DATA SUPPLIED below:

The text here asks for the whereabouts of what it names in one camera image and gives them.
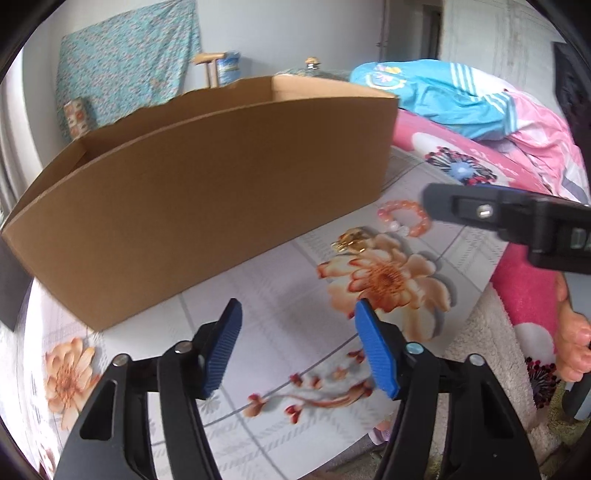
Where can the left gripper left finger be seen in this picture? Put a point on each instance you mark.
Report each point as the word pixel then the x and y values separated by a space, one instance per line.
pixel 110 439

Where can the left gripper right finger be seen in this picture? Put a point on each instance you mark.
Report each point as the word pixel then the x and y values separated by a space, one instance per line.
pixel 485 437

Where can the gold jewelry piece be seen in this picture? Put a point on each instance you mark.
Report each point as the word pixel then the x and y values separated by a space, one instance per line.
pixel 354 241

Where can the right hand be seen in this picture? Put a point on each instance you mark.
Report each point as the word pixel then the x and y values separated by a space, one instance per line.
pixel 572 337

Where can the pink floral blanket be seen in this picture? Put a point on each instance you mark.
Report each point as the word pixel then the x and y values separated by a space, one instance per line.
pixel 525 290

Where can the white fluffy towel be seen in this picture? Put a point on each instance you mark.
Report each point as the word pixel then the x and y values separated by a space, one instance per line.
pixel 489 333

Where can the blue clothing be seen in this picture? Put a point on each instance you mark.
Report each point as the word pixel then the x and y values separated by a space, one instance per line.
pixel 466 100

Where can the floral white mat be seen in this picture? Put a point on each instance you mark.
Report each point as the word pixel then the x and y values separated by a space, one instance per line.
pixel 273 417

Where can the brown cardboard box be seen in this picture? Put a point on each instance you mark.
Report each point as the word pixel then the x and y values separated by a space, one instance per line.
pixel 136 212

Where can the patterned small box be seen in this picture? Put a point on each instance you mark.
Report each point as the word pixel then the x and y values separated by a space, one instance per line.
pixel 77 118

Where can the teal floral hanging cloth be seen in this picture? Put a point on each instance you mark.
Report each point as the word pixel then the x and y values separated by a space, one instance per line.
pixel 136 59

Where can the wooden chair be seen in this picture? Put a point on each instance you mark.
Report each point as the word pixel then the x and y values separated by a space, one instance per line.
pixel 210 61

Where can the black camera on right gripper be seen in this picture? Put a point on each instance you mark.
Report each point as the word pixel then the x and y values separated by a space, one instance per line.
pixel 572 92

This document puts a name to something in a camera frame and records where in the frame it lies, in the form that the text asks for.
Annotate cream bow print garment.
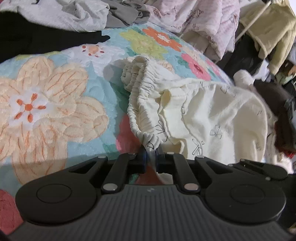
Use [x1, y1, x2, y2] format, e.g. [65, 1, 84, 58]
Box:
[121, 55, 293, 174]

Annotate floral quilted bedspread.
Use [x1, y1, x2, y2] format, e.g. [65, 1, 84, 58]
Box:
[1, 23, 231, 234]

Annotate pink bear print blanket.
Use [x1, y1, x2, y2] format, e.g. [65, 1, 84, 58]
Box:
[145, 1, 240, 61]

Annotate grey t-shirt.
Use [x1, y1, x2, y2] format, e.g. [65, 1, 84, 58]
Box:
[103, 1, 151, 28]

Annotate light grey sweatshirt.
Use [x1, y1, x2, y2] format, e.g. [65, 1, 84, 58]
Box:
[1, 1, 109, 32]

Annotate beige shearling jacket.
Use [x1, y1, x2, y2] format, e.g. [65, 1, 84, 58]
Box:
[247, 1, 295, 75]

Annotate black garment on bed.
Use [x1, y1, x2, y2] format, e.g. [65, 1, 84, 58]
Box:
[1, 11, 110, 62]

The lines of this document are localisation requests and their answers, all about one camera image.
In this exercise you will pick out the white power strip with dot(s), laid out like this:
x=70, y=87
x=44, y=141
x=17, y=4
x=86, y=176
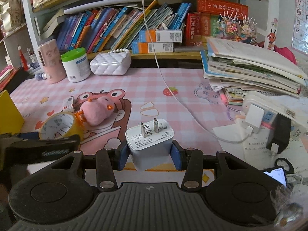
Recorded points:
x=288, y=106

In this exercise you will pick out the pink cylindrical humidifier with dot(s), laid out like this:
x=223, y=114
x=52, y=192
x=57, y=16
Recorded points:
x=51, y=61

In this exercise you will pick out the black power adapter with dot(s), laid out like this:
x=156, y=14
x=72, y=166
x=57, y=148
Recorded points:
x=279, y=135

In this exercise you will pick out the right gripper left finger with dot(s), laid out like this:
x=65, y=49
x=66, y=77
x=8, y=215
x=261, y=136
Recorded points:
x=108, y=161

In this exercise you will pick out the red santa pen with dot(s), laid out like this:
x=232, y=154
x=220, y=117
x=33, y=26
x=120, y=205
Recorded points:
x=23, y=59

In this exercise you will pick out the lower orange white box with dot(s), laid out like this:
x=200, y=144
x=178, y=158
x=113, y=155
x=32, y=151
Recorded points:
x=145, y=48

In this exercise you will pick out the orange white box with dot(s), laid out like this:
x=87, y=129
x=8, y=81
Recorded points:
x=145, y=48
x=164, y=36

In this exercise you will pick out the yellow tape roll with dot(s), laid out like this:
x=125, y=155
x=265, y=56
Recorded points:
x=61, y=125

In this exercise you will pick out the upper orange white box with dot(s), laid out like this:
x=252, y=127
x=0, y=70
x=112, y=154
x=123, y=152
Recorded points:
x=164, y=36

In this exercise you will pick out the white wooden bookshelf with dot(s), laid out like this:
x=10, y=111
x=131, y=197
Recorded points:
x=144, y=16

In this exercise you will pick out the white quilted pearl purse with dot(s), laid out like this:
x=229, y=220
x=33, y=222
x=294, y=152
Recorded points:
x=116, y=62

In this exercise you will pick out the red dictionary box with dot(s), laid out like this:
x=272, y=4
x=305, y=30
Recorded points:
x=217, y=7

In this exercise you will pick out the white staples box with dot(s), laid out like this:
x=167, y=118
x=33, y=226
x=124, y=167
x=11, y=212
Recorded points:
x=68, y=105

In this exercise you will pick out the yellow cardboard box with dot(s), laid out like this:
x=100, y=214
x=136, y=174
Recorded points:
x=11, y=121

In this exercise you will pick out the white charger plug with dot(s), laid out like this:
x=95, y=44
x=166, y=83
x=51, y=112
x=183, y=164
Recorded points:
x=150, y=143

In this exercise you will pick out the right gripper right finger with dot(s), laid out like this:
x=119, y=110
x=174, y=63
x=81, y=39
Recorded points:
x=191, y=162

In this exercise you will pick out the stack of paper books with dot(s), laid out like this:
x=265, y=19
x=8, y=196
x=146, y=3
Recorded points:
x=234, y=69

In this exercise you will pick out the red packets pile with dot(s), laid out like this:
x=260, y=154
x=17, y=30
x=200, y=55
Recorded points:
x=6, y=75

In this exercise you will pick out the smartphone lit screen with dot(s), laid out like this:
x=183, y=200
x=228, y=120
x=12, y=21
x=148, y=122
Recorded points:
x=277, y=173

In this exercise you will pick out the pink plush bird toy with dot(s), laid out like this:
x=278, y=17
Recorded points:
x=94, y=112

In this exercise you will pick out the white cubby shelf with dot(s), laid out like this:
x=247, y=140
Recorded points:
x=9, y=47

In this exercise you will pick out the white jar green lid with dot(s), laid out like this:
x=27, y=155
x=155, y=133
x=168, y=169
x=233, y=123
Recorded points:
x=76, y=65

End of DATA SUPPLIED.

WORK REQUEST
Transcribe the records above exactly, but only from the line that contains "x=247, y=140" through their final line, inclusive.

PROBLEM SOLUTION
x=247, y=140
Recorded points:
x=9, y=47

In this exercise you will pick out the white jar green lid with dot(s), laid out like this:
x=27, y=155
x=155, y=133
x=168, y=169
x=233, y=123
Recorded points:
x=76, y=65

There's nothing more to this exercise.